> [WHAT THIS TASK INVOLVES]: All that is wanted is an exact copy of the lines below, starting at the one that contains "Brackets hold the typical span" and running to the end.

> [STORED DATA]:
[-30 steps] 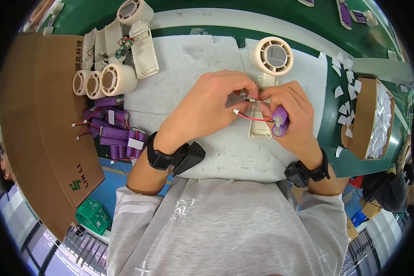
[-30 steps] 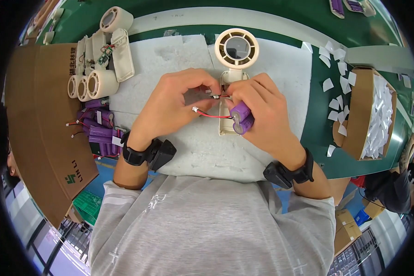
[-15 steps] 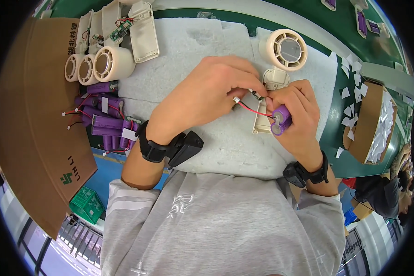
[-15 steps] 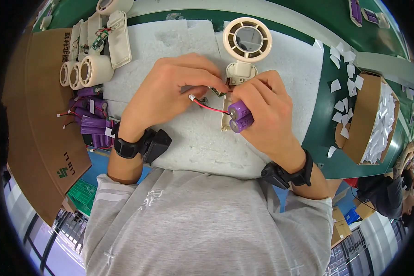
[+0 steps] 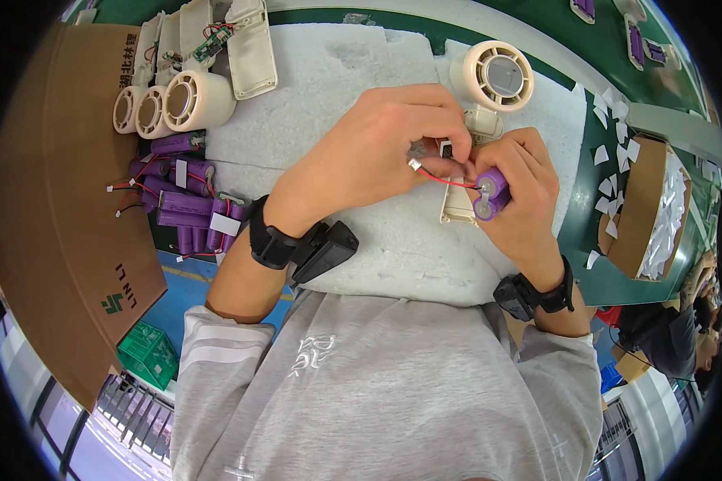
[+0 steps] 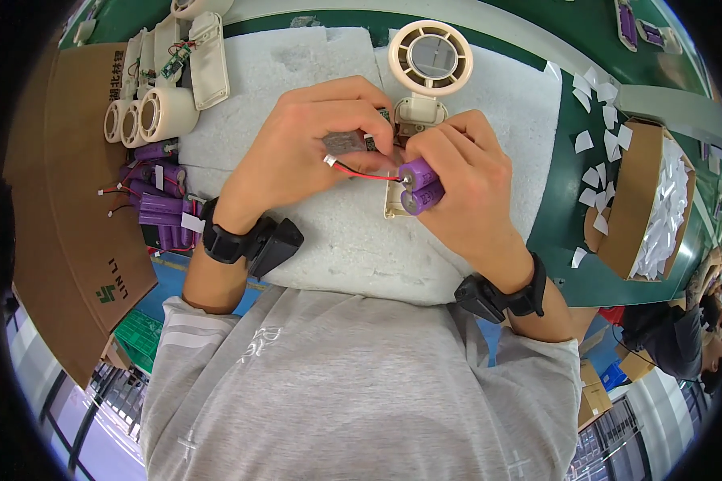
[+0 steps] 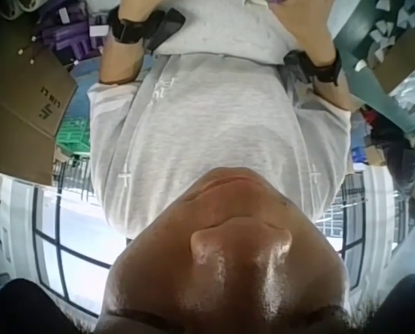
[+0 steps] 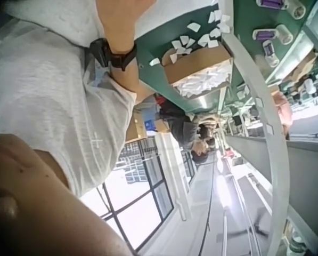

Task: The person assembles a handheld fan by connecting a circuit board to a battery pack and inserting them into the fan housing. They test the connection to illuminate a light, tuck the wires into the casing, and set the unit aside.

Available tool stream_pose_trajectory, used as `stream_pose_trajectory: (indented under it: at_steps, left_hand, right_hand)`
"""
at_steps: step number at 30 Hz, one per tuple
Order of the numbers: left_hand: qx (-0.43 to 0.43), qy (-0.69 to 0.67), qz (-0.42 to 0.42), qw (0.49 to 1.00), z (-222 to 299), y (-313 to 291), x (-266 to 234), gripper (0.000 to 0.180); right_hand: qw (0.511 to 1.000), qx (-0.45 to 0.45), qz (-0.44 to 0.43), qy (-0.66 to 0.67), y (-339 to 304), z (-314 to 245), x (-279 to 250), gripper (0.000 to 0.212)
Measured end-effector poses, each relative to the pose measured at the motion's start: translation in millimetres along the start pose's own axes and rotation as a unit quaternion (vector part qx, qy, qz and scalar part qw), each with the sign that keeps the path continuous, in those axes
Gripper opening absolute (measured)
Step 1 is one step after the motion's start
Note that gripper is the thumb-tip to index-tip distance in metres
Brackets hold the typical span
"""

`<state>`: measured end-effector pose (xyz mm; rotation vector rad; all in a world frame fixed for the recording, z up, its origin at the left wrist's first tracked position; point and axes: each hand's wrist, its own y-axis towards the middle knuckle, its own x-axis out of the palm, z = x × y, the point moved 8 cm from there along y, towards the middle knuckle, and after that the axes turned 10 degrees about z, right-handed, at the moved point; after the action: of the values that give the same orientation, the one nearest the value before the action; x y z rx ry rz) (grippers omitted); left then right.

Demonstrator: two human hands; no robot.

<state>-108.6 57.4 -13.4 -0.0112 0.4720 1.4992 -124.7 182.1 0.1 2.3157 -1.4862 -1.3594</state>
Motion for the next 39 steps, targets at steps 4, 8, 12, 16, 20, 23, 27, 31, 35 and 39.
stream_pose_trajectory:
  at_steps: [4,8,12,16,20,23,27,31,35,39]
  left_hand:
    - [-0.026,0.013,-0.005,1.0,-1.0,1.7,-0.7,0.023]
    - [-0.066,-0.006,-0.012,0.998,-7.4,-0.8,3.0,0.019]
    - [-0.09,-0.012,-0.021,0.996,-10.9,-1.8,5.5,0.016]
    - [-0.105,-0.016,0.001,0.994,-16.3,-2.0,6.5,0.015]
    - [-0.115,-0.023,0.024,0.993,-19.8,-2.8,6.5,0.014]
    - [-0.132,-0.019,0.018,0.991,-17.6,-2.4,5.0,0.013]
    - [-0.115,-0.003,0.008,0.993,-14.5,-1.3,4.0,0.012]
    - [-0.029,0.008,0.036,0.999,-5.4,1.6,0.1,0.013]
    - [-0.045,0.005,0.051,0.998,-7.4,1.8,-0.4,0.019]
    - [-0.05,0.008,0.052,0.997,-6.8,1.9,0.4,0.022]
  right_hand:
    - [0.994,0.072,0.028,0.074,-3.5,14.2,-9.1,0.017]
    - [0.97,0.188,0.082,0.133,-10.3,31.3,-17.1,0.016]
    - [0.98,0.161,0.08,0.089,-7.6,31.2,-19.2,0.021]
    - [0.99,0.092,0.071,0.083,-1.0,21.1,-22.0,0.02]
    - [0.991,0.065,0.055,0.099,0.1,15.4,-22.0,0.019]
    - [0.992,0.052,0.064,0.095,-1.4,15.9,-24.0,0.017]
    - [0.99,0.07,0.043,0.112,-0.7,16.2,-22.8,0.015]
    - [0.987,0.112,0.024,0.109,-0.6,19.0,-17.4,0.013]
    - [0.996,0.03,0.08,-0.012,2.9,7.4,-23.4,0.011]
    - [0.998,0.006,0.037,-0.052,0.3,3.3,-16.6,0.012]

> [TASK RESULT]:
Brackets hold the typical span
"""

`<state>`: measured end-effector pose (xyz mm; rotation vector rad; all in a world frame fixed for the recording, z up, its origin at the left wrist's first tracked position; point and axes: each hand's wrist, its own y-axis towards the middle knuckle, its own x-axis out of the palm, z = x × y, the point moved 8 cm from there along y, towards the middle knuckle, and after that the axes turned 10 degrees about z, right-handed, at the moved point; after the action: of the values that give the same orientation, the one nearest the value before the action; x y z rx ry rz) (grippers omitted); left then right.

Demonstrator: two human hands; no robot.

<state>-108.6 57.4 -13.4 -0.0112 0.4720 1.4992 -124.7 182.1 0.1 2.3157 -1.4862 -1.3594</state>
Motion for the next 39 steps, targets at steps 4, 8, 12, 16, 20, 23, 27, 31, 35 and 39.
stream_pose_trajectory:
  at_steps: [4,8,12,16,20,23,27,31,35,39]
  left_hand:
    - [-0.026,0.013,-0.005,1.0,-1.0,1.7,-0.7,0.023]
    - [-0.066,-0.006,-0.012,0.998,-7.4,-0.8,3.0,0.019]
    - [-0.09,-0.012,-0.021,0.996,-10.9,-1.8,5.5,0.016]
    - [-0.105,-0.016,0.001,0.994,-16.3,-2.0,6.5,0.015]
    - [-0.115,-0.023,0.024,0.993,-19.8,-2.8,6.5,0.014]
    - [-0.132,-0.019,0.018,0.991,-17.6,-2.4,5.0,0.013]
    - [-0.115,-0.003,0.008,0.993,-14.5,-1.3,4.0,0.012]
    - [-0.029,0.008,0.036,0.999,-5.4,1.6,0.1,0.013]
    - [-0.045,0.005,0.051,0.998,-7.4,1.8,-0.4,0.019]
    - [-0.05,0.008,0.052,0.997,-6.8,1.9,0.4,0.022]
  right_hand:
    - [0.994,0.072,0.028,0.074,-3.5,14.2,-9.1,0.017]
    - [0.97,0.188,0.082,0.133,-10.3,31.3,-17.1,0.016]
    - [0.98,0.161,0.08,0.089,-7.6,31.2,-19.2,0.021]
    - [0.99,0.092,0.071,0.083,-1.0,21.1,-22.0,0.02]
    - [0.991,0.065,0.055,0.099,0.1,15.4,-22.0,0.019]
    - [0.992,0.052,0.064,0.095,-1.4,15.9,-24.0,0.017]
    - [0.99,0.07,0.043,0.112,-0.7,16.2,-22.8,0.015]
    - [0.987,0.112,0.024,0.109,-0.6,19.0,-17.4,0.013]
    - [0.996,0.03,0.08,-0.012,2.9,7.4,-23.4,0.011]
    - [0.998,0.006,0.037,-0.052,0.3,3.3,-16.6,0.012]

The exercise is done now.